Hope crept through the window last night. I don't know if it came with the exhaustion I felt or if it slipped in while I was dreaming but I woke up this morning feeling hopeful. I am on day 2 of the patch-- I rather feel a bit as though I am on a boat again-- but this is nothing like last cycle so I won't whine about it. I was darn tired last night and put my pj's on at 6pm. I have a wrinkle now in my patch, at first I was alittle alarmed- and puzzled- I mean why the heck did the darn thing move? But now I look at it and I think "eh?". I won't be bothering to fix this, I mean, what am I concerned about getting pregnant?

I talked to the RE-- looks like we will start microdosing lupron on the 22nd and will do the major meds at a higher dose the 29th to the 6th. Now we can talk breifly about FEAR. I am not afraid of the drugs themselves- heck, this is old hat for us- we have been here before- but DH is going to be travelling from the 30th to the 6th- that leaves me alone doing the meds for a week. And it isn't just doing the meds alone that bothers me-- it is being alone that bothers me. Now normally I would relish the time alone- I mean the man steps out the door and I have some home improvement project in full go mode. I have been known to paint the house, remodel the office and yes, I even replaced his desk one weekend when he left town. But the
remodeling on IVF drugs thing just isn't going to work this round and I have a small fear about it.
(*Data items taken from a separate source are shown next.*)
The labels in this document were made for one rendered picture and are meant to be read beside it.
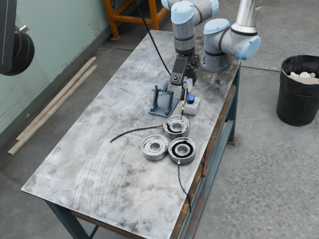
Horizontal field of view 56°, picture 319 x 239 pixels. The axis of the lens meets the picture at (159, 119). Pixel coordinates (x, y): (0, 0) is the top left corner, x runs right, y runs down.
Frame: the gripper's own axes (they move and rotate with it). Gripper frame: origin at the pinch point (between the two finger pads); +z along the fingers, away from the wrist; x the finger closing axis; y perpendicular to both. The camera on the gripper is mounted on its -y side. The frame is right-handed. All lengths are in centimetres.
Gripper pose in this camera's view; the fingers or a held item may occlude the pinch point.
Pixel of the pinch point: (185, 91)
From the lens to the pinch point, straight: 122.9
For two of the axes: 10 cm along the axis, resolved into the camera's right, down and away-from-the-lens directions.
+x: -8.9, -2.4, 3.8
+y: 4.3, -6.8, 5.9
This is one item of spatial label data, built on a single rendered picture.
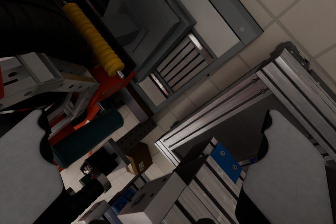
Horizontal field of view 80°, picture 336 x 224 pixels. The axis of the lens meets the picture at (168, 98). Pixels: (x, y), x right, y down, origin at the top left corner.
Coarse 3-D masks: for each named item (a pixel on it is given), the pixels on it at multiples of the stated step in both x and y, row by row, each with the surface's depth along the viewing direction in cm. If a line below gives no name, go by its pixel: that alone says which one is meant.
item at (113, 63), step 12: (72, 12) 60; (84, 24) 60; (84, 36) 60; (96, 36) 60; (96, 48) 60; (108, 48) 61; (108, 60) 60; (120, 60) 62; (108, 72) 60; (120, 72) 62
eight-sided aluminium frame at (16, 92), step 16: (0, 64) 32; (16, 64) 33; (32, 64) 35; (48, 64) 37; (64, 64) 44; (32, 80) 34; (48, 80) 35; (64, 80) 40; (80, 80) 46; (96, 80) 57; (16, 96) 33; (80, 96) 61; (64, 112) 75; (80, 112) 71
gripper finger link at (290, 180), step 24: (264, 120) 12; (264, 144) 9; (288, 144) 9; (312, 144) 9; (264, 168) 8; (288, 168) 8; (312, 168) 8; (240, 192) 7; (264, 192) 7; (288, 192) 7; (312, 192) 7; (240, 216) 7; (264, 216) 6; (288, 216) 6; (312, 216) 6
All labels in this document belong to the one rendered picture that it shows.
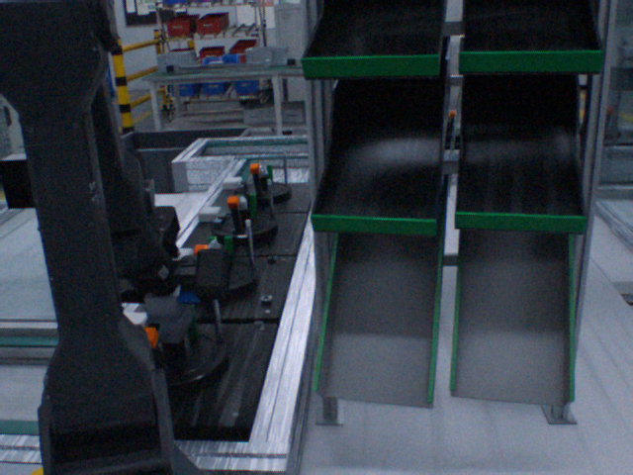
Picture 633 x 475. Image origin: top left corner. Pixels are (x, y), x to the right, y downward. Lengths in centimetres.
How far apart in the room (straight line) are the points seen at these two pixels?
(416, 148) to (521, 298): 22
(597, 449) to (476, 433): 16
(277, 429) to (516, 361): 29
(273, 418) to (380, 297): 20
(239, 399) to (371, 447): 20
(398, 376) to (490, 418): 24
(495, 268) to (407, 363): 16
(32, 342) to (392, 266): 59
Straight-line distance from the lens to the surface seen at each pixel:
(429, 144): 75
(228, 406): 77
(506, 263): 78
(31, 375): 103
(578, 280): 84
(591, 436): 93
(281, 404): 78
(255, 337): 90
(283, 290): 103
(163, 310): 80
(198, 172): 199
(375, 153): 74
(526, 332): 76
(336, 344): 74
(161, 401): 45
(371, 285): 76
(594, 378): 104
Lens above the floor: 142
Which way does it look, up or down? 22 degrees down
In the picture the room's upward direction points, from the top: 3 degrees counter-clockwise
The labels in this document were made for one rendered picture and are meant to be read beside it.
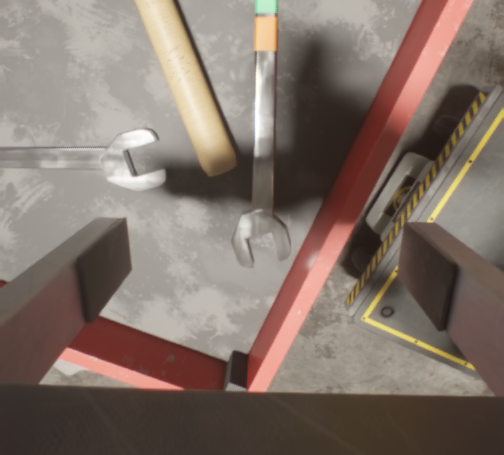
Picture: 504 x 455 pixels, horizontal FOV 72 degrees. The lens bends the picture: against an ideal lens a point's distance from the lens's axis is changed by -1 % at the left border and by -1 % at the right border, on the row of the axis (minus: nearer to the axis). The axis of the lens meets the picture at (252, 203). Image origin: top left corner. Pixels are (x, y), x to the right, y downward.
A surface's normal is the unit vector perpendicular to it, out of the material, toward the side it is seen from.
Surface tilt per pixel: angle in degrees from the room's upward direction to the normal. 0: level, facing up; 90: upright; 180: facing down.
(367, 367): 0
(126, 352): 90
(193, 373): 90
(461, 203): 0
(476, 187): 0
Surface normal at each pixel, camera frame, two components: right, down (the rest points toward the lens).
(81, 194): -0.03, 0.29
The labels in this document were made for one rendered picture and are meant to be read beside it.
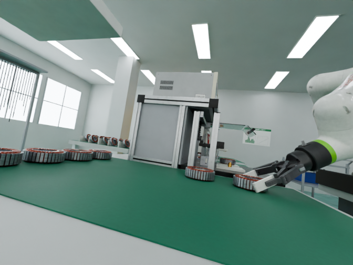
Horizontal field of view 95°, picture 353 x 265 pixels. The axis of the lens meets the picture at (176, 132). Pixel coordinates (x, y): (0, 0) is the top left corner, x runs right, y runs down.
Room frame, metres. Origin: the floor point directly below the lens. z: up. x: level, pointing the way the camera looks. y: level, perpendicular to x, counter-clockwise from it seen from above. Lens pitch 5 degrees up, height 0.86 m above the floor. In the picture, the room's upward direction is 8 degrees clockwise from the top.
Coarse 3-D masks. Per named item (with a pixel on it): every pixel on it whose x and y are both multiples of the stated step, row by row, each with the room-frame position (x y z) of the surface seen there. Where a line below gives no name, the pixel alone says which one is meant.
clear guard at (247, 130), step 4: (212, 124) 1.21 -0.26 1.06; (220, 124) 1.16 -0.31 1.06; (224, 124) 1.14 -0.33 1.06; (228, 124) 1.12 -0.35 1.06; (232, 124) 1.11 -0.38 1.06; (236, 124) 1.10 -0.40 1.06; (224, 128) 1.34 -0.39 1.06; (228, 128) 1.31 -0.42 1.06; (232, 128) 1.28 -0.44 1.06; (236, 128) 1.25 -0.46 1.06; (240, 128) 1.23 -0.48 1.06; (244, 128) 1.20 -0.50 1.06; (248, 128) 1.10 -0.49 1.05; (244, 132) 1.30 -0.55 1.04; (248, 132) 1.19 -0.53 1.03; (252, 132) 1.10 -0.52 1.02; (248, 136) 1.27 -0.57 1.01; (252, 136) 1.17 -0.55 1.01
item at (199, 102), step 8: (144, 96) 0.87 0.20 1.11; (152, 96) 0.86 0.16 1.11; (160, 96) 0.85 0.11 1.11; (168, 96) 0.84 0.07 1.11; (160, 104) 0.86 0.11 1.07; (168, 104) 0.84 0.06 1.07; (176, 104) 0.83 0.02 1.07; (184, 104) 0.81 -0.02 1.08; (192, 104) 0.80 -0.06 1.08; (200, 104) 0.79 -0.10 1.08; (208, 104) 0.78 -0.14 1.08; (216, 104) 0.77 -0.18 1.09; (192, 112) 1.12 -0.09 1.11; (208, 112) 1.06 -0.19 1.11; (200, 120) 1.41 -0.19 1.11; (208, 120) 1.36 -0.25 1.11
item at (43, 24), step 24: (0, 0) 0.40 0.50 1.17; (24, 0) 0.38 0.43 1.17; (48, 0) 0.37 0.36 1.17; (72, 0) 0.36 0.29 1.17; (96, 0) 0.37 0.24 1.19; (24, 24) 0.48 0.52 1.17; (48, 24) 0.47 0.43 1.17; (72, 24) 0.45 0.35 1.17; (96, 24) 0.44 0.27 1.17; (120, 24) 0.47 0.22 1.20
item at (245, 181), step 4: (236, 176) 0.57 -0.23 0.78; (240, 176) 0.56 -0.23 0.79; (244, 176) 0.61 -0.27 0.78; (248, 176) 0.61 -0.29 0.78; (252, 176) 0.61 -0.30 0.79; (236, 180) 0.56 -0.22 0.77; (240, 180) 0.54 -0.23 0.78; (244, 180) 0.53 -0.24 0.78; (248, 180) 0.52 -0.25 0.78; (252, 180) 0.52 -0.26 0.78; (256, 180) 0.52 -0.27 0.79; (236, 184) 0.55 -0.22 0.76; (240, 184) 0.54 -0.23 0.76; (244, 184) 0.53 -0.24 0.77; (248, 184) 0.52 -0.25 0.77; (244, 188) 0.54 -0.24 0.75; (248, 188) 0.52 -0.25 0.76; (252, 188) 0.53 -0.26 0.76
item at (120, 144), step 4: (80, 136) 2.19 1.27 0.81; (84, 136) 2.25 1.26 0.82; (80, 140) 2.20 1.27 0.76; (84, 140) 2.26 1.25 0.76; (88, 140) 2.15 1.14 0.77; (100, 140) 2.14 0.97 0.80; (108, 140) 2.07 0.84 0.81; (104, 144) 2.22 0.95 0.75; (108, 144) 2.07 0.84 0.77; (120, 144) 2.07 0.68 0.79
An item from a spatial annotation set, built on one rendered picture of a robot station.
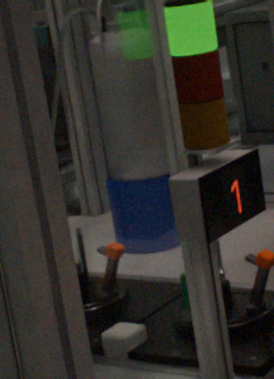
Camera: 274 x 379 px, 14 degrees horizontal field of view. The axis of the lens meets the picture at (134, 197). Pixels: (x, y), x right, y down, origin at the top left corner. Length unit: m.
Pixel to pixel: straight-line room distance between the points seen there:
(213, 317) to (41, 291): 0.78
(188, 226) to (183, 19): 0.21
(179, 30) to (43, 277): 0.70
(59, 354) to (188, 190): 0.68
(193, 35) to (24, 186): 0.70
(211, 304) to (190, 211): 0.14
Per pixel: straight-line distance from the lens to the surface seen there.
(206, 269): 1.21
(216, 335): 1.23
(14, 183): 0.43
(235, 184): 1.17
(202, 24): 1.13
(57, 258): 0.46
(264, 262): 1.40
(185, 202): 1.13
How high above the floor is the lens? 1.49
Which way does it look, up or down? 14 degrees down
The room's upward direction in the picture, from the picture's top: 9 degrees counter-clockwise
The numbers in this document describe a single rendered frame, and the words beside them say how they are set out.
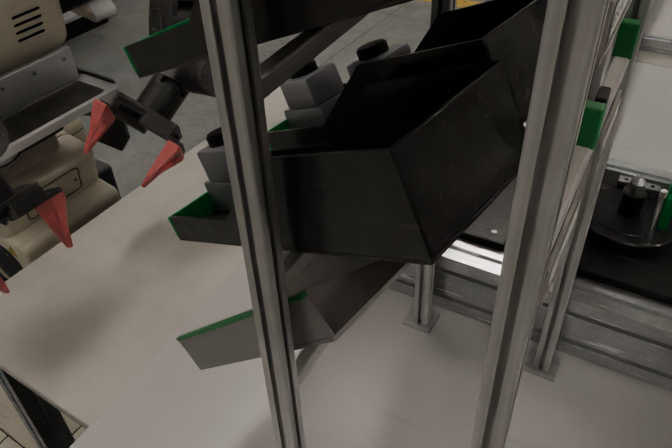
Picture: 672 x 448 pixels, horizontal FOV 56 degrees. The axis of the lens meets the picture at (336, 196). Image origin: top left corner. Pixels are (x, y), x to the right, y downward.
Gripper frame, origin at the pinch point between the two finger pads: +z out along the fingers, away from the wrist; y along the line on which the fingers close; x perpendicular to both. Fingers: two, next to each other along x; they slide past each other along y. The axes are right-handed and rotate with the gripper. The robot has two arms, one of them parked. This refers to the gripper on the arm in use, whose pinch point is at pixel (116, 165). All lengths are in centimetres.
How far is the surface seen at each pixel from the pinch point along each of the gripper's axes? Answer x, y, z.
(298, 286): -21.7, 30.8, 4.0
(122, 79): 237, -90, -66
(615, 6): -71, 34, -9
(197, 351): -24.0, 24.7, 15.3
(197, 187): 22.6, 8.0, -6.3
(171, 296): 5.1, 16.3, 12.4
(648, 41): 35, 78, -92
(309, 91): -35.6, 21.6, -11.7
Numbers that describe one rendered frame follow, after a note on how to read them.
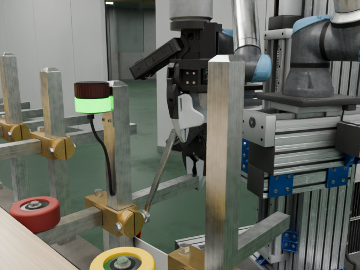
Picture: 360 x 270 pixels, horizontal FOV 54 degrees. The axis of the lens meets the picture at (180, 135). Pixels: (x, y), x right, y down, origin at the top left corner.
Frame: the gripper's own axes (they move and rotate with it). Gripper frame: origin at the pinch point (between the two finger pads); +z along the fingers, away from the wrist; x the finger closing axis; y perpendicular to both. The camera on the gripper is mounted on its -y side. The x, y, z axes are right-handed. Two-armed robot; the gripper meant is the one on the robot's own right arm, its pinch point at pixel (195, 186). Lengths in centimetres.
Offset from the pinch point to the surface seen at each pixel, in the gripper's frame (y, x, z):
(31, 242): -47.0, -10.9, -7.4
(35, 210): -42.6, -2.5, -8.1
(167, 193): -11.4, -1.5, -1.7
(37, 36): 193, 515, -65
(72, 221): -35.8, -1.4, -3.4
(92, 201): -29.3, 2.0, -4.3
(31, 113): -10, 74, -12
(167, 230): 87, 102, 83
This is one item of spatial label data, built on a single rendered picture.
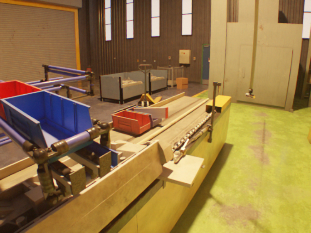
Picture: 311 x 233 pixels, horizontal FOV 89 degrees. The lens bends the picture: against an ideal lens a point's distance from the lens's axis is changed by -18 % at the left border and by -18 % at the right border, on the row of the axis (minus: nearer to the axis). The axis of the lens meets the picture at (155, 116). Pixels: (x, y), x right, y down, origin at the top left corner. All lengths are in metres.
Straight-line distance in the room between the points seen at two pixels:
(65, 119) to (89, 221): 0.38
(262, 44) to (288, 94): 1.71
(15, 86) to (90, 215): 0.71
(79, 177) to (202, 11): 10.42
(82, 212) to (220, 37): 6.20
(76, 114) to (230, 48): 6.08
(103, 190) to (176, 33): 10.54
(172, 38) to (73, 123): 10.59
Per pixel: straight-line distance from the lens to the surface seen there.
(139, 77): 6.94
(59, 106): 0.69
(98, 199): 0.77
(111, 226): 0.90
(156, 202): 1.21
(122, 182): 0.85
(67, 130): 0.68
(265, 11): 7.74
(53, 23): 12.60
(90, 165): 0.57
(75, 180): 0.49
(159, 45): 11.47
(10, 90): 1.06
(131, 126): 1.75
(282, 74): 6.35
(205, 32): 10.45
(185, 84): 8.68
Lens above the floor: 1.45
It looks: 18 degrees down
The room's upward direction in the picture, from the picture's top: straight up
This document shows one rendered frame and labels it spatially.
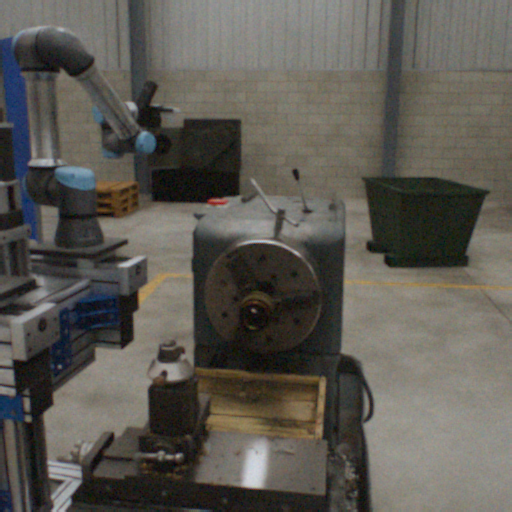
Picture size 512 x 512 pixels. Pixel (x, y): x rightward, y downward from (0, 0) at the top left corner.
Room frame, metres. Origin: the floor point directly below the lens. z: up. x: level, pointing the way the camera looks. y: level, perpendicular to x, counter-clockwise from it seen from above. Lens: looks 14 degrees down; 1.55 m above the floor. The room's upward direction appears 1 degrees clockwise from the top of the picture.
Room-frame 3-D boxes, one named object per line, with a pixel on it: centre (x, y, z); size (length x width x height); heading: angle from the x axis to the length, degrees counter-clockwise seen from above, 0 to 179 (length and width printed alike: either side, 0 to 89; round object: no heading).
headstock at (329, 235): (1.92, -0.06, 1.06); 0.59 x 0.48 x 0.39; 172
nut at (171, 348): (0.92, 0.15, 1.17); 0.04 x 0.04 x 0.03
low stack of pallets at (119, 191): (9.43, 2.47, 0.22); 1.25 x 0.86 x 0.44; 177
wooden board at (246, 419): (1.25, 0.02, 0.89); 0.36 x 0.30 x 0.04; 82
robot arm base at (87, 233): (1.77, 0.55, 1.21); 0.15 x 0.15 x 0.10
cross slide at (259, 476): (0.91, 0.08, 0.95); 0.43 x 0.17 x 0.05; 82
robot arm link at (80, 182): (1.78, 0.56, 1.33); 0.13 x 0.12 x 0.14; 54
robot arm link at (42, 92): (1.85, 0.66, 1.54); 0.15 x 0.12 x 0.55; 54
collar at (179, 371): (0.92, 0.15, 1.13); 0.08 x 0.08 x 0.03
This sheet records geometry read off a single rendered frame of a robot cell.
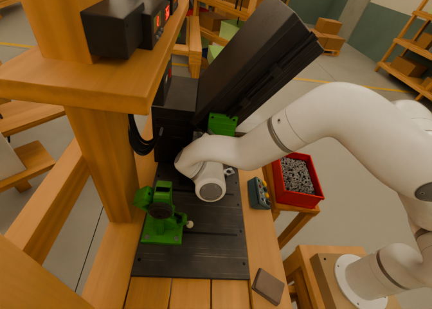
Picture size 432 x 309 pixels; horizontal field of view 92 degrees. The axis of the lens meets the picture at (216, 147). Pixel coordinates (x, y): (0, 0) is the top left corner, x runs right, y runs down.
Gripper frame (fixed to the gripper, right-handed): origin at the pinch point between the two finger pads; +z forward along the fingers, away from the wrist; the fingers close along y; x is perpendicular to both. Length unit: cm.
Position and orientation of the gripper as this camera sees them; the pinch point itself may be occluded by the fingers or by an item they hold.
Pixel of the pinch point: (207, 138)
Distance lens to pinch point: 83.6
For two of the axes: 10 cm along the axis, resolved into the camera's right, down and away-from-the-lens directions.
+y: -5.9, -6.9, -4.2
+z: -0.6, -4.9, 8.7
I mean the drugs do add a bit of drama to my personality and I worry that left to myself I will worry myself into a panic.

In any case, looks like the man will return the day we trigger and then we will be off to surgery the next day- and then back again on the 9th. This naturally cancels everything we have had planned for the early part of september- but I'd rather know now and plan for it than not.

7 comments:

Hopeful Mother said...

I think it's funny that your patch is wrinkled, and great that you aren't all worried about it. I think that is a great sign for this cycle.

I'm sorry that your hubbie will be gone during this time - but we are here for you to keep you from going crazy or becoming the ultimate of drama queens - we have all been there!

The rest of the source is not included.